One mass shooting happens within a year. Is that then irrelevant if a year goes by afterward and another doesn't happen? Here you want to ignore a year's worth of data but focus on one single event. And do you think that murders with semi-auto weapons can still occur but somehow magically mass shootings won't? Care to explain how that works?
Correlation does not equate to cause.
Australia 2012 Crime and Safety Report: Sydney
Stolen items; Theft; Assault; Burglary; Drug Trafficking; Extreme heat/drought; Wildfires; Floods; Hurricanes
East Asia & Pacific > Australia > Canberra; East Asia & Pacific > Australia > Sydney
3/27/2012
Overall Crime and Safety Situation
Crime Threats
The Bureau of Diplomatic Security rated the overall crime situation in Sydney and throughout Australia as MEDIUM. Travelers should exercise the same level of caution and security awareness as they would in any major city in the United States. The most common crimes encountered by Australians and foreign residents alike in Sydney are assaults (non-domestic) and breaking and entering. Armed robberies also occur. In these cases, the most common weapon used is a knife or other cutting implement that account for 35 percent of murders. Australia has extremely restrictive firearms legislation that make the purchase, possession, licensing, and storage of firearms very difficult when compared to U.S. jurisdictions. Local police have attributed a majority of burglaries and robberies to growing problems with substance abuse including methamphetamines (ICE). The crime trend for the past 12 months has remained static although reductions in some crimes have occurred. For example, assaults have dropped 6.4 percent from 2009/10 figures. Also stealing from the person and breaking and entering incidents have dropped by 5.8 percent and 3.6 percent, respectively.

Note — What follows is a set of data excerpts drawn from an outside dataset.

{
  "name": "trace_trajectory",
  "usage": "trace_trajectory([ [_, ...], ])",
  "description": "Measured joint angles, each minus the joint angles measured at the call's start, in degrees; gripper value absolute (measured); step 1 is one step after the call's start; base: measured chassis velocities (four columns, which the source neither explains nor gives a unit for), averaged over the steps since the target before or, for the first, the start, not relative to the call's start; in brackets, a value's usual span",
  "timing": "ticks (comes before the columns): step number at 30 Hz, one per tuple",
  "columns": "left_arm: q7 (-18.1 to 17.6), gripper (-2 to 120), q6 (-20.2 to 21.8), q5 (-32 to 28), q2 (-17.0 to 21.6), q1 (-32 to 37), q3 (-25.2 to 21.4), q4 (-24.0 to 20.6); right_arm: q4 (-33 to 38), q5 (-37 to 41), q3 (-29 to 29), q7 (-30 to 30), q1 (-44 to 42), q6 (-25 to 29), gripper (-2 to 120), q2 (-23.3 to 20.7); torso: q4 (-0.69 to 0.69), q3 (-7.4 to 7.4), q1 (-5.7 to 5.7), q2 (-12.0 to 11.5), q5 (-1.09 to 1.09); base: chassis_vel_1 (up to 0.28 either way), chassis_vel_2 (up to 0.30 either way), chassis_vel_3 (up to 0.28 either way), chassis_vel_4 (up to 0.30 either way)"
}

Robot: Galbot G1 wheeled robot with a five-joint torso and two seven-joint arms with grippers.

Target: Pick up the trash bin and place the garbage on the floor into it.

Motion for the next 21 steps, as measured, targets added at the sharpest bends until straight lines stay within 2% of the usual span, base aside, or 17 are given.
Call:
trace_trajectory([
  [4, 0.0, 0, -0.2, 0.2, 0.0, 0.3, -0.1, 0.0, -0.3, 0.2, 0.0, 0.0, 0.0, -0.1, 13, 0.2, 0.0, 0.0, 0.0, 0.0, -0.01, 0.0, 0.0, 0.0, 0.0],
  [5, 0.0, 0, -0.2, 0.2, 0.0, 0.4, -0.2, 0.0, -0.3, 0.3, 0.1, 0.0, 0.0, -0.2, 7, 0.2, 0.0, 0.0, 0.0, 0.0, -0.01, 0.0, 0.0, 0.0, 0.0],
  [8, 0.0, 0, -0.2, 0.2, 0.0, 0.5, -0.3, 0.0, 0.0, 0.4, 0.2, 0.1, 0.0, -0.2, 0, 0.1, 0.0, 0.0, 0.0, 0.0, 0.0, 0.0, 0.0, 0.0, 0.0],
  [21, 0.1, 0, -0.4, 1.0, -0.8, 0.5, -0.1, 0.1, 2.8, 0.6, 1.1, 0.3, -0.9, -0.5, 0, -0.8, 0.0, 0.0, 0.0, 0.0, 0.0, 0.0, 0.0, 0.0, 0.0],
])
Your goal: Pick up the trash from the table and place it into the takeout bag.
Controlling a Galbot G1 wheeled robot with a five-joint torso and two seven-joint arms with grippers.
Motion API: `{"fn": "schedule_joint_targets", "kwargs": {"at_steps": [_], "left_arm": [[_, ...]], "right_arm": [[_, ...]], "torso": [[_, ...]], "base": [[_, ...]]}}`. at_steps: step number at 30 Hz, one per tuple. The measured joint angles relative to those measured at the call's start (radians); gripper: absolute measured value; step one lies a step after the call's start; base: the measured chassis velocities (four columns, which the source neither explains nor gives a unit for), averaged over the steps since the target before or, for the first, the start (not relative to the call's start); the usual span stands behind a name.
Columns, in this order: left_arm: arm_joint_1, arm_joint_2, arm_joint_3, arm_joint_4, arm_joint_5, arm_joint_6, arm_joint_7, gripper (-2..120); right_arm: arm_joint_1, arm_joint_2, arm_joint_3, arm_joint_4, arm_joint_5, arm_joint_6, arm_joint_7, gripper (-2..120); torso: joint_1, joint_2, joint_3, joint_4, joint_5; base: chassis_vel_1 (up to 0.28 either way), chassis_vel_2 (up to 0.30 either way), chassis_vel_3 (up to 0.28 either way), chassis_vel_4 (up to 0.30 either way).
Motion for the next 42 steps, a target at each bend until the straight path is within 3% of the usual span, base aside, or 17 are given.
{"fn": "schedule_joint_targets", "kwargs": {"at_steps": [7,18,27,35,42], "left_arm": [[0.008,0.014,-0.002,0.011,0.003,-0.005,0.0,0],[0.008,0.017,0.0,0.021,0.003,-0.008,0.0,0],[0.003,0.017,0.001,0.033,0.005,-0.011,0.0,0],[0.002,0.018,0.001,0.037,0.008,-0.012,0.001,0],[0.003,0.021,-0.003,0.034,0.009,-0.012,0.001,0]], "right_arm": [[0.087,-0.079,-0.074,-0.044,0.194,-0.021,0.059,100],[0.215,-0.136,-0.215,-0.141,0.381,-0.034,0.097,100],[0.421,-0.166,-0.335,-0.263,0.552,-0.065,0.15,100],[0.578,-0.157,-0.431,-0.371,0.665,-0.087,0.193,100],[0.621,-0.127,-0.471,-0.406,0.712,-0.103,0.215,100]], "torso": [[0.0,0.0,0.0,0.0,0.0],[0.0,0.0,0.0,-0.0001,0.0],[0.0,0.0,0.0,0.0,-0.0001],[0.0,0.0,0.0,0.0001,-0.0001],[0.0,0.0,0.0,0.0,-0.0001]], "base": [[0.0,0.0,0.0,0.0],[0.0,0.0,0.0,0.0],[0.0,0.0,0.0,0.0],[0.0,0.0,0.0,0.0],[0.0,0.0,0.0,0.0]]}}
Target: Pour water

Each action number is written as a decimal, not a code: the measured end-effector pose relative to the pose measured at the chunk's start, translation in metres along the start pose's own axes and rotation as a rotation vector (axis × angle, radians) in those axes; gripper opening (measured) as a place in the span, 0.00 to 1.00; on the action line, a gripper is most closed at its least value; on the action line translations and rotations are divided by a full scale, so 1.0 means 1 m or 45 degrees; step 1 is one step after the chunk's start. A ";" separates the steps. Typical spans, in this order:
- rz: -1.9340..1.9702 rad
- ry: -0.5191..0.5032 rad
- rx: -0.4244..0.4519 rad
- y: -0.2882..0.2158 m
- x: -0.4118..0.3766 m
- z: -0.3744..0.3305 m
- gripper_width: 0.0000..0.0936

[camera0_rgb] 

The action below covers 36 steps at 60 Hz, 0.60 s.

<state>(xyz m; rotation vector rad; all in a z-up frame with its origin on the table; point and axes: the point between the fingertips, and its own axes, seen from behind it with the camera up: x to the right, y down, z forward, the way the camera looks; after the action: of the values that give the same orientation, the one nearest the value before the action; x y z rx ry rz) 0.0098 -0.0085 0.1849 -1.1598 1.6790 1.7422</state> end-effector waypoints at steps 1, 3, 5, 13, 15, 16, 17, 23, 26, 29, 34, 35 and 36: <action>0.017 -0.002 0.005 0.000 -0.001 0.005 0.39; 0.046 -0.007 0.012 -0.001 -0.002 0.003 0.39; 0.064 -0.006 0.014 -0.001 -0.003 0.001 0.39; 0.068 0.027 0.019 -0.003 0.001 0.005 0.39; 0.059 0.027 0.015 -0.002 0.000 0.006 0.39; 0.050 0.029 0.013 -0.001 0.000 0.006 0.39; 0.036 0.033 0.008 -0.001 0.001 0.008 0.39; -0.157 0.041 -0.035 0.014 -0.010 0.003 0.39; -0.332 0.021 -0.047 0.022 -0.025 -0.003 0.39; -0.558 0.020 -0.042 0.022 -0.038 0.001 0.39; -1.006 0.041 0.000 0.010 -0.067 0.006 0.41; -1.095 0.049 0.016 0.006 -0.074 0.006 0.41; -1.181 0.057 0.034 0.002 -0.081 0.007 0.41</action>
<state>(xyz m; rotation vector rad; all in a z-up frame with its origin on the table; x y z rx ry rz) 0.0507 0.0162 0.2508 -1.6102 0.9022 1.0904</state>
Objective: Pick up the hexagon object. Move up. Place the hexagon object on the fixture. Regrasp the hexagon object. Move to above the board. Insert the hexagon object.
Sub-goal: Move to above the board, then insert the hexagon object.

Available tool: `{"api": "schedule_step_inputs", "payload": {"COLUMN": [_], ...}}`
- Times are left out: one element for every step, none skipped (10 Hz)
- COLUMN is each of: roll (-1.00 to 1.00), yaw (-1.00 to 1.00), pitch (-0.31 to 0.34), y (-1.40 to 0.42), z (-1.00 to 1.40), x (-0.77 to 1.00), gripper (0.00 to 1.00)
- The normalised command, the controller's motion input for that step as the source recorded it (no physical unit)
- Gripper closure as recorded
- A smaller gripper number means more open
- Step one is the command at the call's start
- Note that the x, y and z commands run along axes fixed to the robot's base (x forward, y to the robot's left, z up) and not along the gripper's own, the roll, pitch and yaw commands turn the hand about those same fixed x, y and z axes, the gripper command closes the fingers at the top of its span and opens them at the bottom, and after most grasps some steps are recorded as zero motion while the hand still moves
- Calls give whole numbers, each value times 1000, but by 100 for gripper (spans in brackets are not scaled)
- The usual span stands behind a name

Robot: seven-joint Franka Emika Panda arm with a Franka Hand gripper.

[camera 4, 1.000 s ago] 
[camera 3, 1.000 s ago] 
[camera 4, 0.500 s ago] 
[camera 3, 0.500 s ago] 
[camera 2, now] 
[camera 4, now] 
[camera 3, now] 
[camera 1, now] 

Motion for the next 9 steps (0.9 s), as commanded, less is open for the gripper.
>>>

In 2011, the Bureau of Crime Statistics and Research (BOCSAR) reported that Darlinghurst Road in Kings Cross, Oxford Street in Darlinghurst, King Street in Newtown, Glebe Point Road in Glebe, and George Street in the CBD were hotspots for city violence. Typically, alcohol fueled this violence. The BOCSAR report found that 56.8 percent of assaults in the city centre were within 50m of a liquor outlet.
Sydney’s murder rate has halved in the past decade, falling to its lowest level in recent history. Homicide cases have dropped from 88 in 2001 to 43 in 2011, reflecting a statewide trend in which murders fell from 119 to 77. The rate of one homicide per 100,000 people is the lowest in many years, according to BOSCAR. The percentage of murders committed with a firearm has declined across Australia since 1999 to approximately 15 percent currently. This is often attributed to stricter gun laws passed after the Port Arthur Massacre of 1996, yet gun violence has not declined accordingly. Improvements in policing are thought to have contributed to Sydney's falling murder rate, including crackdowns on Middle Eastern crime, gang violence, and domestic violence. Familial homicide, or murder committed by a spouse or relative, accounts for about 40 percent of murders in NSW.
banning guns ain't gonna help decrease cide rate by any means since the criminals would always find other weapons like knives, stones or even bare hands to kill innocent people one way or another. guns ain't a threat to the society imho, the real threat lies in the evil minds of thugs and the only way to protect the innocent people is by having more good-minded people armed with guns imho.